I frequently look at my access_denied logs (either via the CLI during investigations or via Web Reporter) for Malicious sites (i.e. cat access_denied.log | grep -i malicious | more) On a number of occasions I've found signs that a machine is infected and attempting to reach out to sites categorized as Malicious by McAfee. So yes, the connection is blocked, but only while the machine is on the corporate network.
The problem is that 'Malvertisers' (Malicious Advertisers) are also lumped into the same category, thus 'polluting' the logs and hiding the otherwise obvious signs of infection. These include sites like doubleclick.net, zedo, serving-sys.com, lijit.com, to name but a few.

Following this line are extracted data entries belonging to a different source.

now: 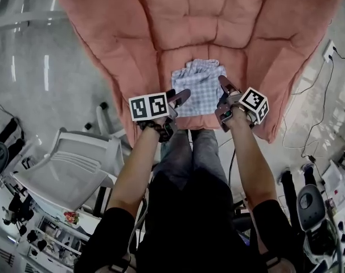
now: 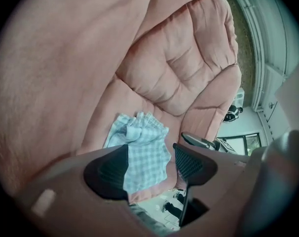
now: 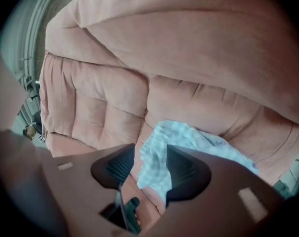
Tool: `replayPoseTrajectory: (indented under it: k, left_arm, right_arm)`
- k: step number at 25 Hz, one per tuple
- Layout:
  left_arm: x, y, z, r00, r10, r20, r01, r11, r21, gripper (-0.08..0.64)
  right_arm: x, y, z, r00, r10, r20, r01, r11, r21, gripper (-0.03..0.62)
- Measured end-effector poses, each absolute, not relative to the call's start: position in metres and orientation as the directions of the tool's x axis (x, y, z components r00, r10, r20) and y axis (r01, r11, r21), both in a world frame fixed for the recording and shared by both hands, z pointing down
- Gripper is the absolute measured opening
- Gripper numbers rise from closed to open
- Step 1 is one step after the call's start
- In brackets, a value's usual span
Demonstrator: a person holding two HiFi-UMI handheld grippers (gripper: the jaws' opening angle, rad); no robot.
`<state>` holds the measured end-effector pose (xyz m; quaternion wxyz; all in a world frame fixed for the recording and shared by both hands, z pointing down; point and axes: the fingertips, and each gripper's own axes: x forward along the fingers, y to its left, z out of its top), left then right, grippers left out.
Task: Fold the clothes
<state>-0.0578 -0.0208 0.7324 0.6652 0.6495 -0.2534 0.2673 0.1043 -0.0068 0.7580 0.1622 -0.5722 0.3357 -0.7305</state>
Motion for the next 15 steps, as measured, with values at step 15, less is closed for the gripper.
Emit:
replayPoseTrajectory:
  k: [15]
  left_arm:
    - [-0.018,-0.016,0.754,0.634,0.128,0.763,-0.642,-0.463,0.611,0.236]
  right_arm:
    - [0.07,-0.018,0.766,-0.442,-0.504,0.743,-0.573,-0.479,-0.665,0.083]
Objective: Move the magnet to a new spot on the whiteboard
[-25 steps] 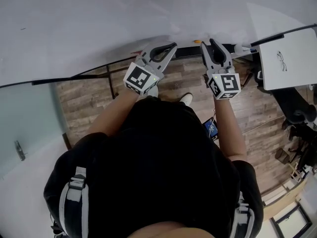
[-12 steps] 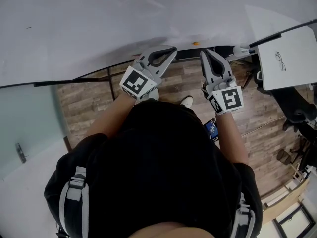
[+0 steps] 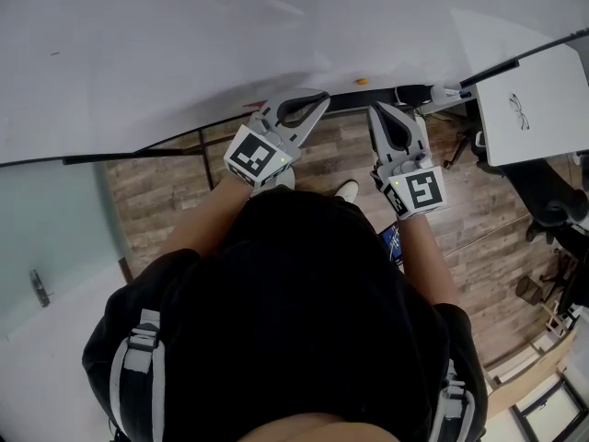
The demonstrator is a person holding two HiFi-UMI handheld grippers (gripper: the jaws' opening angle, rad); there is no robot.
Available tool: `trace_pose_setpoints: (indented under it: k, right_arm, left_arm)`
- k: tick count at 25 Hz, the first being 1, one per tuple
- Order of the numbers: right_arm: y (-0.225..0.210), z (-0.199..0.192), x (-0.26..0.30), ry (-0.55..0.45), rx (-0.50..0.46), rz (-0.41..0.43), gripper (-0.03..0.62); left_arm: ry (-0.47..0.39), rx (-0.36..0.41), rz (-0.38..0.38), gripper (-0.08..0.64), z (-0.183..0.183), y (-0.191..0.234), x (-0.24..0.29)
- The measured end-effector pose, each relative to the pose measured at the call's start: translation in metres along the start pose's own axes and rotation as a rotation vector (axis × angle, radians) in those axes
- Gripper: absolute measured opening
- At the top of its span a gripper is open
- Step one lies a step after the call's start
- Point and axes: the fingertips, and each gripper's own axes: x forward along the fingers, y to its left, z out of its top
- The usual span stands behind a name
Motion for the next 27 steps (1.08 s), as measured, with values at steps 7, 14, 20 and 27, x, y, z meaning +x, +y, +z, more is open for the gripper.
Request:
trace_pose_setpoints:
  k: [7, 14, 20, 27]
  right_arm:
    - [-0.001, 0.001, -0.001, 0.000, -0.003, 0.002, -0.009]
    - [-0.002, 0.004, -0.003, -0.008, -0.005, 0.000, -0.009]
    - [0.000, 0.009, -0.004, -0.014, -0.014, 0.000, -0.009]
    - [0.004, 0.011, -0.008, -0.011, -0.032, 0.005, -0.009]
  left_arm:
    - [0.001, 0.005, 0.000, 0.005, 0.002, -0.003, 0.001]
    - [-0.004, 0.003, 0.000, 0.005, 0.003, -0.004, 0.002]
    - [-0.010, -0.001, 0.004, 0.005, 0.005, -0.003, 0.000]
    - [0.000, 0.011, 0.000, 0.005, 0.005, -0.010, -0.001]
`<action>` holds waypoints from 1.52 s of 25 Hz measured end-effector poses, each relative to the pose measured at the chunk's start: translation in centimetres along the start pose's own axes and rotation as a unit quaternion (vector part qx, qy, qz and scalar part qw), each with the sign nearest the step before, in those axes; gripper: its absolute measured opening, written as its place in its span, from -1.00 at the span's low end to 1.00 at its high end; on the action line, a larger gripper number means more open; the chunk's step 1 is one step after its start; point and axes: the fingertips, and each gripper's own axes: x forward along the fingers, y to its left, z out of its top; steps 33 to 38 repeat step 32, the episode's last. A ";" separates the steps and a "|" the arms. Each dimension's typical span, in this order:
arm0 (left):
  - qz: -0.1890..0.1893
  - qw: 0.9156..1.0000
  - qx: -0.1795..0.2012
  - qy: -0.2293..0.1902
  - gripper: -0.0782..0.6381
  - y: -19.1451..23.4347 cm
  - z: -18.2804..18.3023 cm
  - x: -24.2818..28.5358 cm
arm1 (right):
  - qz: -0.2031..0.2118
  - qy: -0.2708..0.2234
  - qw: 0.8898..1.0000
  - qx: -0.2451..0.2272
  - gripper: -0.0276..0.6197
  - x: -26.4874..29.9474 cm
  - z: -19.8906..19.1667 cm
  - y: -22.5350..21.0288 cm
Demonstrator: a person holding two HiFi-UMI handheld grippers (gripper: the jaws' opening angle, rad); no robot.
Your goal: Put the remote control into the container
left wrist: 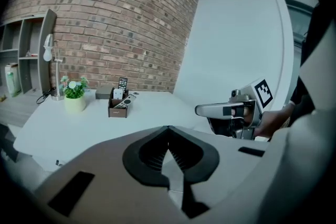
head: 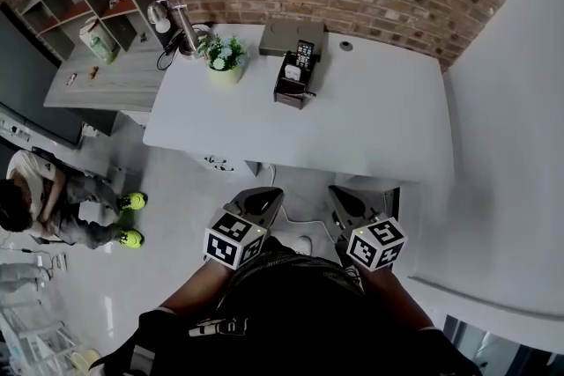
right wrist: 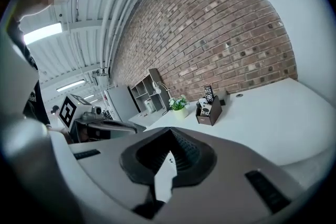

These log entries are not the 'phone homes' of an infected machine, they're typically just included as potential ads on relatively benign and/or unsuspecting web sites.
It would be great if malvertisers were put in a different category to help differentiate them from truly malicious sites and/or phone-homes.
Perhaps what is needed is a slight rule adjustment on your logs.
I suspect that these entries are ending up in your logs because there is an embedded URL which is seen as malicious.
For the domains you gave they are either categorized as "Web Ads" or "Internet Services":
So in your access denied log rule you could exclude sites that were blocked with the Block.ID of 10, and include the category of "Web Ads" or "Internet Services".
Or, you could make an adjustment in your rules to have a special block page for "Web Ads" or "Internet Services" with bad repuation, and assign those blocks a special Block.ID.
Let me know if this helps,
I too would love to see a malvertising category but our solution was what Jon already suggested.
The first two rules will get a reason code 10, they are handled by McAfee. The fourth, fifth, sixth, and seventh are filters that we manage, they each get a custom block page and a custom block code. This is important for our data reporting as well as knowing when McAfee has begun blocking a site that we blocked manually.